--- Activity ---
Scan the entries below, and for each line that includes the word "could", make a copy.

--- Data provided ---
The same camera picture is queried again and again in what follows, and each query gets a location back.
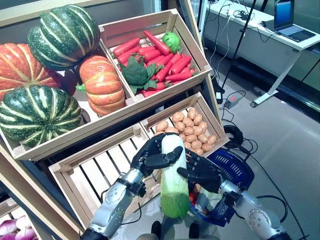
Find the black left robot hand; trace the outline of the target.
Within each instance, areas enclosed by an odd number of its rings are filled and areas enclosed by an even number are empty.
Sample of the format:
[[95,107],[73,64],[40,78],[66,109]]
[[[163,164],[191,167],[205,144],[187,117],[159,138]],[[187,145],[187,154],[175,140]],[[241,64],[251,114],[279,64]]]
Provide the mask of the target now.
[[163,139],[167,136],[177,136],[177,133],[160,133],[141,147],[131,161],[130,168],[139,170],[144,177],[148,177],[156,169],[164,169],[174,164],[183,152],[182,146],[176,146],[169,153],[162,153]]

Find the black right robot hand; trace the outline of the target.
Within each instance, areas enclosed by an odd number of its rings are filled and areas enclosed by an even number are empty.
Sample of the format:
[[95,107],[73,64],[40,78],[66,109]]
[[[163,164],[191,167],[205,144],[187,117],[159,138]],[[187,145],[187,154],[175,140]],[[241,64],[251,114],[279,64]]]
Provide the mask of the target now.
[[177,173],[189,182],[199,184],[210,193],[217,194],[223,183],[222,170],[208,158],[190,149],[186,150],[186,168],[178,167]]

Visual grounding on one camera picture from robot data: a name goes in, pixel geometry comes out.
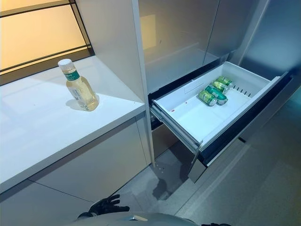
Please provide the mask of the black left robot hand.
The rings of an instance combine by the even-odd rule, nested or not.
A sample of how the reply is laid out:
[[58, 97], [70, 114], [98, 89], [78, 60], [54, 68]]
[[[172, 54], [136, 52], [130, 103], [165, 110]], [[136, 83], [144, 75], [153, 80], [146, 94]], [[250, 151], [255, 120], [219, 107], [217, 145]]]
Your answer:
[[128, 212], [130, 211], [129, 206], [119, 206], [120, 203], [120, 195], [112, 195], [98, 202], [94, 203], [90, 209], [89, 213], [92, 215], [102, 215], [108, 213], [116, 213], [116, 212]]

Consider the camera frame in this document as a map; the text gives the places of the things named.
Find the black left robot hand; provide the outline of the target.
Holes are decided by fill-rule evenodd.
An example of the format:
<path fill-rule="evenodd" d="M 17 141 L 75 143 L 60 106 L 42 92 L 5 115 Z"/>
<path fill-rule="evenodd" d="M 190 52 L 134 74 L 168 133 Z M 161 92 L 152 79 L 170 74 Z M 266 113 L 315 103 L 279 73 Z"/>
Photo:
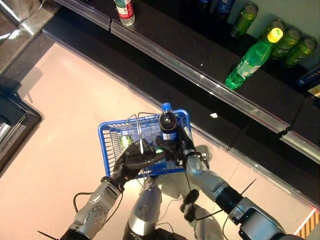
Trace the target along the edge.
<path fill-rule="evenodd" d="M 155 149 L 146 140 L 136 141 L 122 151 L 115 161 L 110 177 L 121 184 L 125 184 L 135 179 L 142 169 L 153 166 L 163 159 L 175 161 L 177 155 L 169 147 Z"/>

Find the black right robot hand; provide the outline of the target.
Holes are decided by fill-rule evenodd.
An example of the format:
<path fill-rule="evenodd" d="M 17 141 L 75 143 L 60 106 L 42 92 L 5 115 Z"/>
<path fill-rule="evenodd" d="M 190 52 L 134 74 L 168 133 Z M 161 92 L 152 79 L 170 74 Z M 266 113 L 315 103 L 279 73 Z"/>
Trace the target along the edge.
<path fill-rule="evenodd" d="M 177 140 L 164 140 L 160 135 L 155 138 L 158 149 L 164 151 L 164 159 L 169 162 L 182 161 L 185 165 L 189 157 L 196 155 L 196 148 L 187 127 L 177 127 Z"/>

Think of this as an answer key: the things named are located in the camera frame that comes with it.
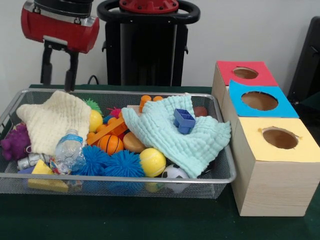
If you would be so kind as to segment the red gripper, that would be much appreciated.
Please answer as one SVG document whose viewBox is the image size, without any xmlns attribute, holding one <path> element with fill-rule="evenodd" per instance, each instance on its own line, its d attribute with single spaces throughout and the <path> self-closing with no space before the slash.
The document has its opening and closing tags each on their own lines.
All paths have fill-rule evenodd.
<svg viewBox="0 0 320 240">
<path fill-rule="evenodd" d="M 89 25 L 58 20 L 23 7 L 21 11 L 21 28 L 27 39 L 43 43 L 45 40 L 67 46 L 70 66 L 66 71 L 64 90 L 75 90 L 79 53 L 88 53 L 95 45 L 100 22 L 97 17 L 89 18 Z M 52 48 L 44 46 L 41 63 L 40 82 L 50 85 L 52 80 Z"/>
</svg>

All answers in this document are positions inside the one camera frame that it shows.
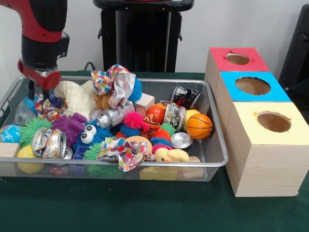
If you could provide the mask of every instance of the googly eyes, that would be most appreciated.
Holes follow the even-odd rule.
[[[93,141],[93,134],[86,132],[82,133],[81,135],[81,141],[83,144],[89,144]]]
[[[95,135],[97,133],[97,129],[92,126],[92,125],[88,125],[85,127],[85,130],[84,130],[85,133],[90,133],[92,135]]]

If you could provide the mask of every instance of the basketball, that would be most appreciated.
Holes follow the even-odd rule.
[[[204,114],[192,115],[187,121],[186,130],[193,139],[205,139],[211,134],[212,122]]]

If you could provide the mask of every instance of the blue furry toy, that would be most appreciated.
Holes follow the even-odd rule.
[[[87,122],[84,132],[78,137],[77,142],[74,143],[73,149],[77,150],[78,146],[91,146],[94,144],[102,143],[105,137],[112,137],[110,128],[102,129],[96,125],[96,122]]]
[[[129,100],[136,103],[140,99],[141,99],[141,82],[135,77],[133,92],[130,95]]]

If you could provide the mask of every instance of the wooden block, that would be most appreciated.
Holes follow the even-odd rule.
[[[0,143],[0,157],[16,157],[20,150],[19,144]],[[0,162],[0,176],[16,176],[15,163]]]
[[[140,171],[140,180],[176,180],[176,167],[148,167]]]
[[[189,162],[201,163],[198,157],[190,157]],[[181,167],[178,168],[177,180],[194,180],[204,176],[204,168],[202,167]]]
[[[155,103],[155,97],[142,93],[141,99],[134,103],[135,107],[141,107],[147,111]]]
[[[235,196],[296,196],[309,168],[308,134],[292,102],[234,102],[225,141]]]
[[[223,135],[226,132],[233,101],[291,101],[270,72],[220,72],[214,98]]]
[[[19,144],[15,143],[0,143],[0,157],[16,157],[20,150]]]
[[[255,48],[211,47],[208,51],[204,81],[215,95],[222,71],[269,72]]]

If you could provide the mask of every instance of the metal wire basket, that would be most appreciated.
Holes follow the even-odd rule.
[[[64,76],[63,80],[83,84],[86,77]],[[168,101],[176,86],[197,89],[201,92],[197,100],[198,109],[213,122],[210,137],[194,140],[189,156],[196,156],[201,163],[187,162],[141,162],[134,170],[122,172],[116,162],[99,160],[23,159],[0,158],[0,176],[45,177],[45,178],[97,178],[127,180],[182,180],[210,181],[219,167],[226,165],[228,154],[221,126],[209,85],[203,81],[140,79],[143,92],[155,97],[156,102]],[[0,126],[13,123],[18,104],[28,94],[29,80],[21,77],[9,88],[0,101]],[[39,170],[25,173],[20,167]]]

--- Finished exercise ---
If you could provide the mask of every instance of the googly eyes, that would be most appreciated.
If you could provide the mask of every instance of the basketball, that would be most appreciated.
If you could provide the mask of every instance of the blue furry toy, that would be most appreciated.
If you could provide the mask of every instance of the wooden block, that would be most appreciated.
If you could provide the mask of every instance of the metal wire basket, that would be most appreciated.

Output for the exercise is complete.